Sebagian besar dari diri saya masih ingin percaya bahwa ada pria di luar sana untuk saya, tetapi pada saat ini, saya tidak ingin membohongi diri sendiri lagi. Saya masih memeriksa 'Missed Connections' untuk melihat apakah ada seseorang di luar sana yang melihat saya, berharap mereka memiliki kekuatan untuk memberi tahu saya bahwa mereka menyukai saya. Saya mencoba berhenti mencari. Itu kebiasaan yang sulit dihilangkan.

Saya terus-menerus mengingatkan diri saya untuk tidak memperhatikan pria ketika mereka menggoda saya.

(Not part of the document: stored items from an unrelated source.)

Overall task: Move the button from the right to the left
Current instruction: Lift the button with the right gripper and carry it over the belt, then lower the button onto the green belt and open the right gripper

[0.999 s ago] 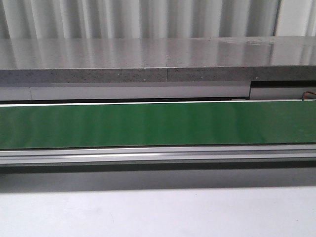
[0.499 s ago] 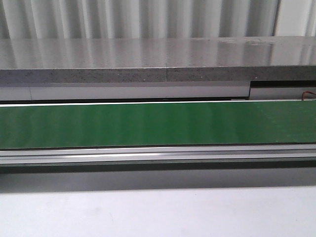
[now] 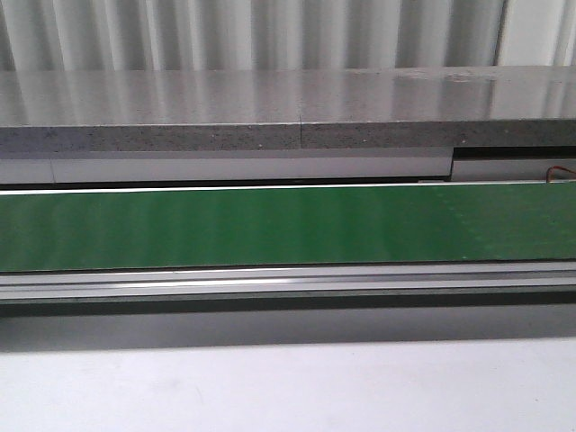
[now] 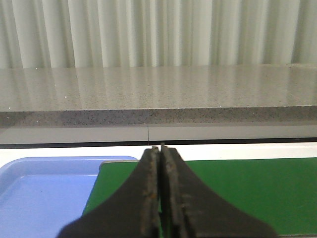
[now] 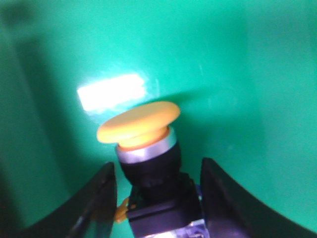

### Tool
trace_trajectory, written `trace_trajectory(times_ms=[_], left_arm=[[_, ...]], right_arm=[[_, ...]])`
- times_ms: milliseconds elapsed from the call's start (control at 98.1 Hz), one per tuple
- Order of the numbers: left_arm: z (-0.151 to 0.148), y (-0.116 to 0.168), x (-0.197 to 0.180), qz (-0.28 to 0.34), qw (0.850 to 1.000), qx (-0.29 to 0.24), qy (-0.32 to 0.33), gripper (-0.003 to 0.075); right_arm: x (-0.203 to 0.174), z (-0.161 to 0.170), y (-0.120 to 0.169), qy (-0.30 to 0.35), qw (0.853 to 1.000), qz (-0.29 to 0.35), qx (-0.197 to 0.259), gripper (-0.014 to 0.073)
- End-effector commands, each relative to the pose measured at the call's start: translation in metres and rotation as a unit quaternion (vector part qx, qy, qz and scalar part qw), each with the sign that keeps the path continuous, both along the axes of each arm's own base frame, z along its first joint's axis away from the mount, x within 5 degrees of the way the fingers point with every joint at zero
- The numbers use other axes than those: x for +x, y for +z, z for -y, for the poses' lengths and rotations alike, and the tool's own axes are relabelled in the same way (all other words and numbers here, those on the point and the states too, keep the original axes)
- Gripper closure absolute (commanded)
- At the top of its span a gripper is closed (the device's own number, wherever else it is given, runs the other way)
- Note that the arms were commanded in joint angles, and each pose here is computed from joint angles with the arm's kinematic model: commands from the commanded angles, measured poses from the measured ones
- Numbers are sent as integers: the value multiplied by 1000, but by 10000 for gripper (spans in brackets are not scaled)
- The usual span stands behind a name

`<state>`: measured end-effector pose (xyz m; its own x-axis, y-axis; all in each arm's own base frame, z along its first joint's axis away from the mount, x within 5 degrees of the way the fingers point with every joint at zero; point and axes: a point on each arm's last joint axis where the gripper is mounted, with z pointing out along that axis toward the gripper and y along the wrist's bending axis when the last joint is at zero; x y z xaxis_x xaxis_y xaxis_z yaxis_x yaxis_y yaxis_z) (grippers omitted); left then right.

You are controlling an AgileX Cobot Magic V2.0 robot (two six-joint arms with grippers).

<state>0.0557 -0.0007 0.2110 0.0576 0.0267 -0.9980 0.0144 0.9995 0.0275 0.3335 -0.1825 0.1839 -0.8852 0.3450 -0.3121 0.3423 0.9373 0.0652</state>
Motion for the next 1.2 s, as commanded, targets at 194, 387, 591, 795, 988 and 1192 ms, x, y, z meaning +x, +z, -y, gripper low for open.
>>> trace_trajectory(times_ms=[194,387,591,795,988,1192], left_arm=[[1,1,-2,46,999,-10,-6,740],[1,1,-2,46,999,-12,-6,740],[1,1,-2,46,999,-12,-6,740],[1,1,-2,46,999,-13,-6,740],[1,1,-2,46,999,-13,-6,740],[1,1,-2,46,999,-13,-6,740]], right_arm=[[-15,-23,108,1,992,127,-18,362],[-24,-52,132,-2,989,150,7,362],[-22,-83,121,13,994,110,2,362],[-20,-107,103,26,996,82,-26,360],[-14,-120,98,32,994,100,-9,360],[-8,-122,91,22,995,100,16,357]])
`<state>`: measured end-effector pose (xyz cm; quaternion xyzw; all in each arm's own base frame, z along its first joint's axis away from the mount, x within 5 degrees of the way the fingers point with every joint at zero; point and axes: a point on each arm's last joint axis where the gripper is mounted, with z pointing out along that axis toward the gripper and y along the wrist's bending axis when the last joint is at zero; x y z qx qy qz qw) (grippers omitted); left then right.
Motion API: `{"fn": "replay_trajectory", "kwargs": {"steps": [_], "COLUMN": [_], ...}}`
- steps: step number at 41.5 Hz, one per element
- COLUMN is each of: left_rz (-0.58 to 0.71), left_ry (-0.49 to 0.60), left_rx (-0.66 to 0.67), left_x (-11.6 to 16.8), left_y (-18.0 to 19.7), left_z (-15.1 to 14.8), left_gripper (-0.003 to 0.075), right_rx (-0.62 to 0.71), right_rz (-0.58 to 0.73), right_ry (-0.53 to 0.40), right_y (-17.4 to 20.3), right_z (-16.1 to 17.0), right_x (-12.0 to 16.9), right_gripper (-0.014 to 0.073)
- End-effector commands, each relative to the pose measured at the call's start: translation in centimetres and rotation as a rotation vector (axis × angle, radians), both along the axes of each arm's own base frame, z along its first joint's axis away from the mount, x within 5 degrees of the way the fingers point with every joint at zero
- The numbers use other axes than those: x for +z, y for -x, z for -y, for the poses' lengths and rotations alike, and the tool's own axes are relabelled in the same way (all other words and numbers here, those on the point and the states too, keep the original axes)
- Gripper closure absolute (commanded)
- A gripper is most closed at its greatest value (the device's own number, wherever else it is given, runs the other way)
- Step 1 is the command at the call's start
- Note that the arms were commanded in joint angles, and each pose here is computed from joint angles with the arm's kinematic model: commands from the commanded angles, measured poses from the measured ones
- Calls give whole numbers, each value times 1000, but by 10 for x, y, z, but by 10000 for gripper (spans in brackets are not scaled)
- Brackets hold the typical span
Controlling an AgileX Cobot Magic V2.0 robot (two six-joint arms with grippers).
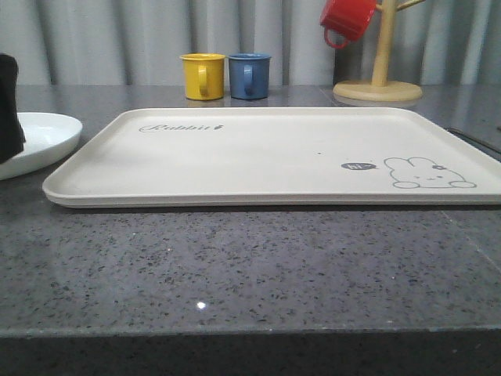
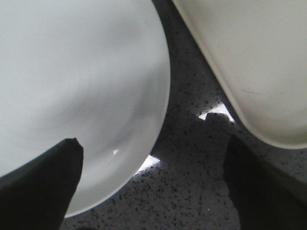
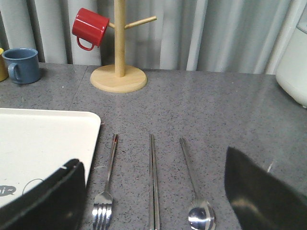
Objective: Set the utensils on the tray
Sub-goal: 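Grasp the white plate rim with the left gripper and lift it, then lower the white plate onto the tray and open the left gripper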
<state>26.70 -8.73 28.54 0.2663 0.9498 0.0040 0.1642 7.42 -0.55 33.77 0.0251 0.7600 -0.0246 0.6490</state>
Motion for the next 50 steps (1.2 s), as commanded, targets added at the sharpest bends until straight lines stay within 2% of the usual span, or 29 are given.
{"fn": "replay_trajectory", "kwargs": {"steps": [1, 8, 15, 19, 26, 28, 33, 40, 44, 50], "left_rz": [38, -4, -4, -4, -3, -3, 6, 134, 230, 346], "left_ry": [3, -17, -17, -18, -20, -20, -34, -19, -16, 14], "left_rx": [-12, -14, -14, -15, -15, -15, -23, -71, -131, -248], "left_x": [5, -9, -10, -10, -10, -10, -5, 36, 67, 96], "left_y": [-9, -16, -17, -17, -17, -17, -19, -20, -18, -7], "left_z": [4, 7, 7, 7, 7, 7, 7, 21, 37, 71], "left_gripper": [209, 285, 382, 478, 707, 737, 739, 739, 739, 739], "right_rx": [-2, -2, -2, -2, -2, -2, -2, -2, -2, -2], "right_rz": [96, 96, 96, 96, 96, 96, 96, 96, 96, 96], "right_ry": [14, 14, 14, 14, 14, 14, 14, 14, 14, 14], "right_y": [-1, -1, -1, -1, -1, -1, -1, -1, -1, -1], "right_z": [0, 0, 0, 0, 0, 0, 0, 0, 0, 0], "right_x": [17, 17, 17, 17, 17, 17, 17, 17, 17, 17], "right_gripper": [-20, -20, -20, -20, -20, -20, -20, -20, -20, -20]}}
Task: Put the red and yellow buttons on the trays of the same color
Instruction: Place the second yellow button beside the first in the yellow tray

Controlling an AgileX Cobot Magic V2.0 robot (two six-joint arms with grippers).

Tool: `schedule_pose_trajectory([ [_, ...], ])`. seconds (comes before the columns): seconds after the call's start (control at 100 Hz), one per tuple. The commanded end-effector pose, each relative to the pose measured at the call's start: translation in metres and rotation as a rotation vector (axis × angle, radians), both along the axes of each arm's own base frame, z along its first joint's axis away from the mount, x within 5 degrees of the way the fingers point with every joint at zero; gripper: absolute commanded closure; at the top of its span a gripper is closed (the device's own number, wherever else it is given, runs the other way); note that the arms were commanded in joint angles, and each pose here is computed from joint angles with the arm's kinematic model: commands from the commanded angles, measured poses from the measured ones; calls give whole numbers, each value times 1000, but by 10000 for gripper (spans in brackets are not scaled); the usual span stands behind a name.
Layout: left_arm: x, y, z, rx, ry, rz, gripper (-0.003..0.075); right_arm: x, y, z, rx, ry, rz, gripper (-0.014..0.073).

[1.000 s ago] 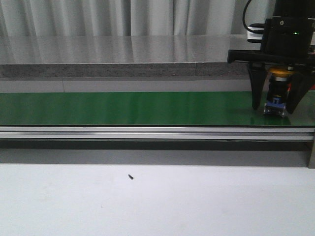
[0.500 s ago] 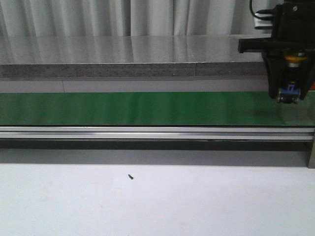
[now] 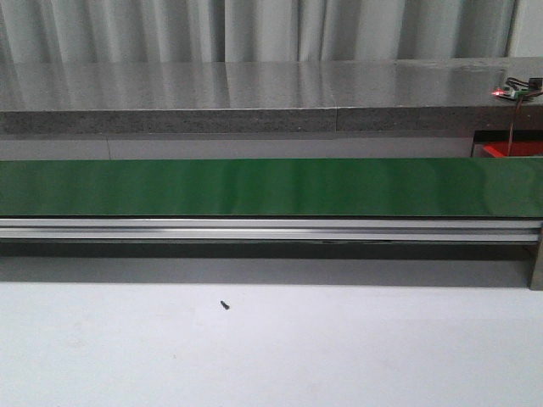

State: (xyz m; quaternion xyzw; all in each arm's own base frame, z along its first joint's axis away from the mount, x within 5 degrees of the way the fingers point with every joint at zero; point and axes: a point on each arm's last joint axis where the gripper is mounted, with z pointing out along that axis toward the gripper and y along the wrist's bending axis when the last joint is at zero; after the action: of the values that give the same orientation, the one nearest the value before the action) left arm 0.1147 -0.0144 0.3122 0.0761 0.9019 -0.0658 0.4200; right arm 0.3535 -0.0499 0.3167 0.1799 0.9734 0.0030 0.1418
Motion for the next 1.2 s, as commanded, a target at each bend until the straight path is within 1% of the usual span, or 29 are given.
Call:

Saya berkata pada diri sendiri bahwa mereka tidak akan tinggal, bahwa mereka hanya mencari informasi singkat, atau mereka hanya akan menggunakan saya atau melecehkan saya. Meskipun saya sendiri tahu bahwa saya pantas mendapatkan lebih, saya tidak berharap orang-orang memberi saya apa yang pantas saya dapatkan, jadi saya berhenti memperhatikan kemajuan mereka.

Depresi itu nyata.

Jika ini semua terdengar menyedihkan, itu memang benar. Jika Anda seorang romantis tanpa harapan seperti saya, menikah adalah tujuan hidup utama Anda - dan Anda menerima bahwa itu tidak akan pernah terjadi pada Anda. Apa gunanya jika impian Anda tidak pernah menjadi kenyataan?



Saya kehilangan lebih dari sekedar kepercayaan pada cinta.

Saya kehilangan kepercayaan pada takdir. Saya juga kehilangan kesabaran, keyakinan saya pada manusia, keyakinan saya pada masyarakat, dan keyakinan saya pada Tuhan. Sebenarnya, jika saya pernah bertemu pria besar di atas, saya ingin menerima penjelasan yang bagus untuk omong kosong ini.

Sulit untuk menjelaskan kepada orang-orang mengapa itu sangat menyakitkan.

Saya terus-menerus menghadapi orang yang bertanya mengapa sangat penting bagi saya untuk memiliki pasangan. Mereka memberi tahu saya bahwa saya harus bahagia dan fokus pada hal-hal lain. Namun, mudah bagi mereka untuk mengatakan itu - mereka lebih beruntung daripada saya, jadi tentu saja mereka tidak akan mengerti.